# Task directions
From the entries, copy every line that carries the string "Scan".

+++

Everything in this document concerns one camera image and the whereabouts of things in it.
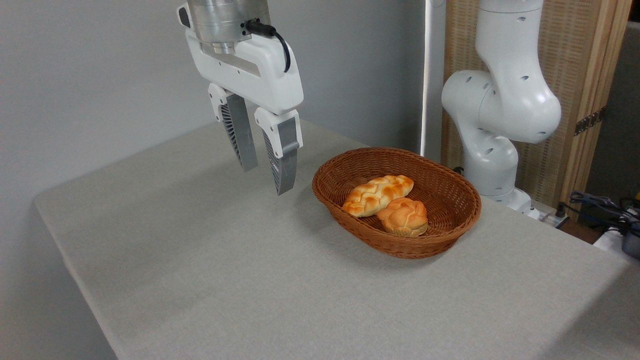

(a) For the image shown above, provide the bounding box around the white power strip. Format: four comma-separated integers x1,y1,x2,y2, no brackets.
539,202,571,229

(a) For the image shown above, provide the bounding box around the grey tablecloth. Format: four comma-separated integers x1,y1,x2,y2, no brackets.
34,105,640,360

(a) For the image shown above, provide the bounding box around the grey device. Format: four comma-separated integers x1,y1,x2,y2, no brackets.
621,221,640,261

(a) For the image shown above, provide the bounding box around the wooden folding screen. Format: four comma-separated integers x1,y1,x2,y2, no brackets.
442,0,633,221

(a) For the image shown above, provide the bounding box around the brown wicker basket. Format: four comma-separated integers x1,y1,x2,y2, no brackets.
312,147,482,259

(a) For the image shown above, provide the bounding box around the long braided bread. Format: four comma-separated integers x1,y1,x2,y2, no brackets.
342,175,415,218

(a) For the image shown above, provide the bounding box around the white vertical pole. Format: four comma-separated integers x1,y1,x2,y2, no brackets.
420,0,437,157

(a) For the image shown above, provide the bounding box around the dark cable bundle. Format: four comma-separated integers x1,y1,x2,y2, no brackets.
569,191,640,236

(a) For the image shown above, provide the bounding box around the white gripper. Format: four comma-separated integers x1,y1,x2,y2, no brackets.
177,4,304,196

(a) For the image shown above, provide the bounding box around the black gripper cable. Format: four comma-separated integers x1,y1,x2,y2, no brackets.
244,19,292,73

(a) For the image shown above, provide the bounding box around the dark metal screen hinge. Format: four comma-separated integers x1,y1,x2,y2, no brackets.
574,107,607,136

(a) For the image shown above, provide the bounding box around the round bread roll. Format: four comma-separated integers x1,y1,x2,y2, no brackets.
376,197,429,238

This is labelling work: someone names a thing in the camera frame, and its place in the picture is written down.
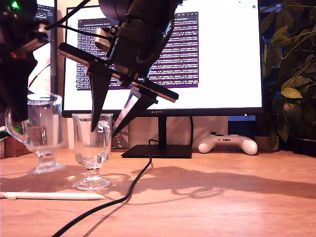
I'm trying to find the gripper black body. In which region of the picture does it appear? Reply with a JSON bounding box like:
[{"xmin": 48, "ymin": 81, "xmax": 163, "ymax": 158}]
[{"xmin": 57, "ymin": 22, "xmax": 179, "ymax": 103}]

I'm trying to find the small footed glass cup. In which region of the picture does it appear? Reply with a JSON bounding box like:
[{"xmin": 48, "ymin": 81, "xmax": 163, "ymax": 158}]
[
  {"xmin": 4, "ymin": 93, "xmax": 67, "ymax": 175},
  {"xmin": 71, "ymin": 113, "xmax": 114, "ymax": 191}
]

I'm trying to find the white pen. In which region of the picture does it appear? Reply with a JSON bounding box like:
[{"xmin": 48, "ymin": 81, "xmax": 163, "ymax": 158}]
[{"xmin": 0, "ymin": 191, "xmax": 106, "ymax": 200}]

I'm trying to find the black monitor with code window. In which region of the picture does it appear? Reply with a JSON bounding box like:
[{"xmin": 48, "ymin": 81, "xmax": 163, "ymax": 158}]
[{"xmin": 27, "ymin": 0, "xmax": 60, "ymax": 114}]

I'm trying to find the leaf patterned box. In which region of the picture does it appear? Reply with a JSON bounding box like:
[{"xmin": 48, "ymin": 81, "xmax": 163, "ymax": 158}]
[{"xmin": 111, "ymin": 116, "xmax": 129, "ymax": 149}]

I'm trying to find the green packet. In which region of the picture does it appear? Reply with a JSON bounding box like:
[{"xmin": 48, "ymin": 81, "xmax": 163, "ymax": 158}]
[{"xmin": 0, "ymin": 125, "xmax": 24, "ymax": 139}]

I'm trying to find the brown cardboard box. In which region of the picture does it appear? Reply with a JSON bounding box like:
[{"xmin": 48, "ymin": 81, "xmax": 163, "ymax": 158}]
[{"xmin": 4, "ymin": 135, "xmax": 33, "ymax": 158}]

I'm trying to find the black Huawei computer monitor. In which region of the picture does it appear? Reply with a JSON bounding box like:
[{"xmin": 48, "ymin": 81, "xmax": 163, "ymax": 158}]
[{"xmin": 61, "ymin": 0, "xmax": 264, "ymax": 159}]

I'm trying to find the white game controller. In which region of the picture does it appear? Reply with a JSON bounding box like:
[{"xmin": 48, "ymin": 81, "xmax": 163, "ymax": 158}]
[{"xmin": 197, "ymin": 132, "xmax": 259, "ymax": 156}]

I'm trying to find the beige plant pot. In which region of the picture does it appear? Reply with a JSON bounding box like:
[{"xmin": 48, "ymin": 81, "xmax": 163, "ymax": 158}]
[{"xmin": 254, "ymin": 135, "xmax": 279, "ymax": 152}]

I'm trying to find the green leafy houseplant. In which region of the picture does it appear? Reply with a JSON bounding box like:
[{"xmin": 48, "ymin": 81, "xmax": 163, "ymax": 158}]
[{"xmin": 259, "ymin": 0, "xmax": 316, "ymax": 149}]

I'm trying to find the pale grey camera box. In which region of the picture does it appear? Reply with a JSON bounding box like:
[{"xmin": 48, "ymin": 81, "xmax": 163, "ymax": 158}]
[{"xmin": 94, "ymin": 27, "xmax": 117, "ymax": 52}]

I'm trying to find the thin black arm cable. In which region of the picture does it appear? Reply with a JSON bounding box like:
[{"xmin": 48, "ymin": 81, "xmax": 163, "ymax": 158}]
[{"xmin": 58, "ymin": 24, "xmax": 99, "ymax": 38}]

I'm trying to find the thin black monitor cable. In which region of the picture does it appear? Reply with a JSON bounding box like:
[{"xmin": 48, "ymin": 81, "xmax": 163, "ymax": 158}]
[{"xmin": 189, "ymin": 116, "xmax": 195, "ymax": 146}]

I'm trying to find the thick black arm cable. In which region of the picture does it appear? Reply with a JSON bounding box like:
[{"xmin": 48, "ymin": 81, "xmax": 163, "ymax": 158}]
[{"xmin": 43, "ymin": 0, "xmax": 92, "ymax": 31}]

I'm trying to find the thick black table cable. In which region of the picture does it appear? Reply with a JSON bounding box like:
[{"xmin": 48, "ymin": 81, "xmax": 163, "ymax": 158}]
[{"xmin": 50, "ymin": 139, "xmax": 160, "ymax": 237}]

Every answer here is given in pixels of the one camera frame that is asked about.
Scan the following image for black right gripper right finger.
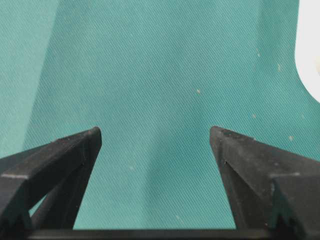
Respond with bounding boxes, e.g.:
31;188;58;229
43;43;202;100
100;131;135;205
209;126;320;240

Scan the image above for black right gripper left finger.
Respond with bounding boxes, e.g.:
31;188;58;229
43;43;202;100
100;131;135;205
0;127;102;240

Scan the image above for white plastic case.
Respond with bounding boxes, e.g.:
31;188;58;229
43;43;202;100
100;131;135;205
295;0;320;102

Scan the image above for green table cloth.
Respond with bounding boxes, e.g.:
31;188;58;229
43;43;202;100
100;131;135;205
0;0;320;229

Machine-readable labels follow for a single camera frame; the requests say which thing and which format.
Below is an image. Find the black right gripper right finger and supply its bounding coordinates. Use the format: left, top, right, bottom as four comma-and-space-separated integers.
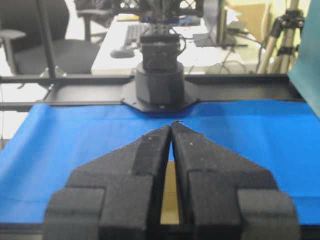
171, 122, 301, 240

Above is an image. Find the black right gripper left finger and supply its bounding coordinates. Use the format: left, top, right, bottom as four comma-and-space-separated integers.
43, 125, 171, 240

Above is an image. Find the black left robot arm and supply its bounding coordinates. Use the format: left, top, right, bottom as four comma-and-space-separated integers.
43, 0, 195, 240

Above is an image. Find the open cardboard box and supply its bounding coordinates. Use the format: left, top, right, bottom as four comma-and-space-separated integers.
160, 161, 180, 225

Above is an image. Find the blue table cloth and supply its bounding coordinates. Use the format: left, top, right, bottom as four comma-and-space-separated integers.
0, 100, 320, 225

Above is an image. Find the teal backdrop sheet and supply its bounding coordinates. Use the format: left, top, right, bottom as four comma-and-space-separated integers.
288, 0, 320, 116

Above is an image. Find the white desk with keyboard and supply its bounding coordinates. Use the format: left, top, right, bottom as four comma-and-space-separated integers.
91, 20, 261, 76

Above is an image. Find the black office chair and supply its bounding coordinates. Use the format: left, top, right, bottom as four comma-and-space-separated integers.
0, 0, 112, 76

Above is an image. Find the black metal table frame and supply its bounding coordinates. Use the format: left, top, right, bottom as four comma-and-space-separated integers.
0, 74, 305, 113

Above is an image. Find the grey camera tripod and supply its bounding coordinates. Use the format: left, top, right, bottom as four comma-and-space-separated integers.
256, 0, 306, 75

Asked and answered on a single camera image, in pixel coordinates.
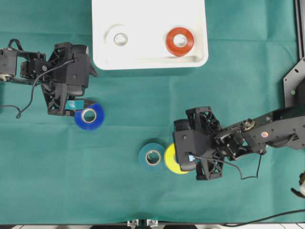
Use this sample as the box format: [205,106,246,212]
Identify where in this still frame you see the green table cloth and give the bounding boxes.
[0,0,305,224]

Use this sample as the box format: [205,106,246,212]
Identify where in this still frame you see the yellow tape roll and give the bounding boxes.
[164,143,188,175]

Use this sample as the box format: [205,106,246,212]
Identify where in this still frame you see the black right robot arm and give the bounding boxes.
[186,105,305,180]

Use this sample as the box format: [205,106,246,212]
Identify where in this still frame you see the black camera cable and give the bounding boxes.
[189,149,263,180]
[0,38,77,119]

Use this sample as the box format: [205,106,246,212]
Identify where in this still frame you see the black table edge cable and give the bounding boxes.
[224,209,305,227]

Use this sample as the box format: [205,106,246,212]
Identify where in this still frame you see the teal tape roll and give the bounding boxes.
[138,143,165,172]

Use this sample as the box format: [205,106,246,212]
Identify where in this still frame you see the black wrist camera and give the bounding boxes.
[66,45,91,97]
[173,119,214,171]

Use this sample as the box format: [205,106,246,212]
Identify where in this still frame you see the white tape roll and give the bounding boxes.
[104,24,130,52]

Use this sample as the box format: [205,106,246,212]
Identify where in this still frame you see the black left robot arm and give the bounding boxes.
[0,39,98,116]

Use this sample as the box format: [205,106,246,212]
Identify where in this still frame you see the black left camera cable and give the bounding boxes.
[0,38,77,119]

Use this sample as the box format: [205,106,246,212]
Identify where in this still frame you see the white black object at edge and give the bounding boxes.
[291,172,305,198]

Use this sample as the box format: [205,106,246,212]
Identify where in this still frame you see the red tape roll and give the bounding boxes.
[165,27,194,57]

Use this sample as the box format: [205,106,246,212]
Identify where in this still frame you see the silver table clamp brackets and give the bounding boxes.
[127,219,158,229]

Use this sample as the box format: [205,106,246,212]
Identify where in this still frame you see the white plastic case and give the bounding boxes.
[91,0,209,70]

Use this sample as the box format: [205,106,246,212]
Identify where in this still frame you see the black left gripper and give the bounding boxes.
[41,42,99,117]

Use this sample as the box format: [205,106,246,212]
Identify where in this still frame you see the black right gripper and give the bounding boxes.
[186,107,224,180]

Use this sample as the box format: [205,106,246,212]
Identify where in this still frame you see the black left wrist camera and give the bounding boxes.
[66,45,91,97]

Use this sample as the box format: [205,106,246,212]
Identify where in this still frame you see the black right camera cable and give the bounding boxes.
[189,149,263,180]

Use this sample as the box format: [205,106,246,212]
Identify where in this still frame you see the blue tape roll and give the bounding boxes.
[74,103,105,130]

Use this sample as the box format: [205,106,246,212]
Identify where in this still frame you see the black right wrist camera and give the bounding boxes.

+++

# Solution below
Scan the following image for black right gripper right finger.
Scan the image above for black right gripper left finger.
Scan the image above for white plastic case.
Scan the image above for green table cloth.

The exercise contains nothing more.